'''
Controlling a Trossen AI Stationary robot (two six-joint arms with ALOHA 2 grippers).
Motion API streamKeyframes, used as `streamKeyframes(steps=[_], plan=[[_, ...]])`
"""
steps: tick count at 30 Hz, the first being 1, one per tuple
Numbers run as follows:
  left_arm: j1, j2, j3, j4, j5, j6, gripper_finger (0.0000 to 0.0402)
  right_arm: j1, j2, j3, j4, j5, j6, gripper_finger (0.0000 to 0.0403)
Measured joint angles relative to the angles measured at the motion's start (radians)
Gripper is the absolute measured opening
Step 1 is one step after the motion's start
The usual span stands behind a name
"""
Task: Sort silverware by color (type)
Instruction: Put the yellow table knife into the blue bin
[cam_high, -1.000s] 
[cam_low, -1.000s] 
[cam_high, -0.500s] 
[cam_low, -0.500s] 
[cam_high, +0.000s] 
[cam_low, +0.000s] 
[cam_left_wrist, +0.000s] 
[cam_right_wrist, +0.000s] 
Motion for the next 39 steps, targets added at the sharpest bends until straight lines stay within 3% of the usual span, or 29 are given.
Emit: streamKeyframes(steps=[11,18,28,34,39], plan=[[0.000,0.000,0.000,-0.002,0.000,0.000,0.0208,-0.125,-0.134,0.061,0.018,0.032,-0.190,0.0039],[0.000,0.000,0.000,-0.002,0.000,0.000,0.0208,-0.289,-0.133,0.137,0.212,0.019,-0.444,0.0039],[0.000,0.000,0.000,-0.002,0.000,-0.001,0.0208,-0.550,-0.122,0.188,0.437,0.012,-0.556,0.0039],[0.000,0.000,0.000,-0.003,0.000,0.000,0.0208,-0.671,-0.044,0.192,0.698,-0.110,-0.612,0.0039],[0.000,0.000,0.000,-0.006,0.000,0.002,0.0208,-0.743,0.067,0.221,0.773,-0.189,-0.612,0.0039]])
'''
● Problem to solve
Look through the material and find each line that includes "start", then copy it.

● Reply to the task
Measured joint angles relative to the angles measured at the motion's start (radians)
Step 1 is one step after the motion's start

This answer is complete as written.